Anyways, yes, Python rocks!
matt said,
March 17, 2008 @ 5:37 pm
Pete: pygame was what got me interested in learning python. It was 2002, and I was looking for a way to use libSDL without having to deal with C.
aj said,
March 17, 2008 @ 5:40 pm
Since all hash implementations usually have constant O(1) access time, there is nothing specific to Python here. Searching for key within a list always requires O(n) access time….also nothing special about Python…
matt said,
March 17, 2008 @ 5:45 pm
aj: sure, hash lookups cost O(1), but as far as I understand, O(1) really just means O(c) where c is some constant that doesn’t vary with the size of the input.
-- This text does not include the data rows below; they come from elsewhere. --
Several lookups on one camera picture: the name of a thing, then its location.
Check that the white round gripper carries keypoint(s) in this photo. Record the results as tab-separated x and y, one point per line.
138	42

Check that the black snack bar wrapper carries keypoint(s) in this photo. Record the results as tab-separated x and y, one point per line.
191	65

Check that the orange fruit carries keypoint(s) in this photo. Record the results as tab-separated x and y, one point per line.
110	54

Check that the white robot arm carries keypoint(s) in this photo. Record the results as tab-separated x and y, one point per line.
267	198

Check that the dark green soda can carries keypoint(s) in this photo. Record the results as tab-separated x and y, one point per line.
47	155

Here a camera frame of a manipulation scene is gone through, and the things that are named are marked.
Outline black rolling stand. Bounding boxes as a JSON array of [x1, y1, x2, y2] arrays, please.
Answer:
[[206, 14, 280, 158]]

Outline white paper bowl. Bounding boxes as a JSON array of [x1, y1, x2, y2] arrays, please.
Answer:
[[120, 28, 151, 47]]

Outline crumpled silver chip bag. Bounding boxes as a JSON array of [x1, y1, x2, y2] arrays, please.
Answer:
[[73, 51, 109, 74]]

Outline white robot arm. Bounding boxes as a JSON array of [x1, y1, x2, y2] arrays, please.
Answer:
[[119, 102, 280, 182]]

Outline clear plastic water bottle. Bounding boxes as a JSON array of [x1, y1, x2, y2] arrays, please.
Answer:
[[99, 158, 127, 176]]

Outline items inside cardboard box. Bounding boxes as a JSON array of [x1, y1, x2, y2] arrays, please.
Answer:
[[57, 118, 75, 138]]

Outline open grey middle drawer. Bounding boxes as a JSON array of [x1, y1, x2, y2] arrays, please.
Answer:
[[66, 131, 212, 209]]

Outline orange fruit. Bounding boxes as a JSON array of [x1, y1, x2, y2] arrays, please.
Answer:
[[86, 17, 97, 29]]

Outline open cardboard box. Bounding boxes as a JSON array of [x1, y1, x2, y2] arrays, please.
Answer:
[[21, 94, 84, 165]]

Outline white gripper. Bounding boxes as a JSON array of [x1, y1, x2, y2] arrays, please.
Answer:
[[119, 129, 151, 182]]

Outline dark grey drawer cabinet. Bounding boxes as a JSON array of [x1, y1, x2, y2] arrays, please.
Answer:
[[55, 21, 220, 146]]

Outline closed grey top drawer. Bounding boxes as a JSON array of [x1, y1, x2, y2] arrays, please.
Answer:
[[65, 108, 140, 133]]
So, if the constant time is really big, then it is possible that O(1) > O(n) when n is small enough.
Dan L: can you explain more about what you mean? How does the lookup inside a set work?
Dan L said,
March 18, 2008 @ 11:24 am
matt:
Sorry I had a typo in my original comment. It was supposed to read, “Sets store hash values…”
So since the hash values of each object in the set is already computed (at instantiation) operations like set membership and set difference (and the rest of the set operations) become really cheap because all the interpreter needs to do is compare hash values — unlike a dictionary where it needs to compute (and re-compute if necessary) the hash of each object for each comparison.
Does that make sense? I know my explanation is a little lacking.
matt said,
March 18, 2008 @ 11:27 am
Dan L: OK, I get it. Instead of having to hash both the input key and every element in the set at the moment of a lookup, we only have to hash the input.
I’m still impressed that hashing is so cheap compared to string comparison.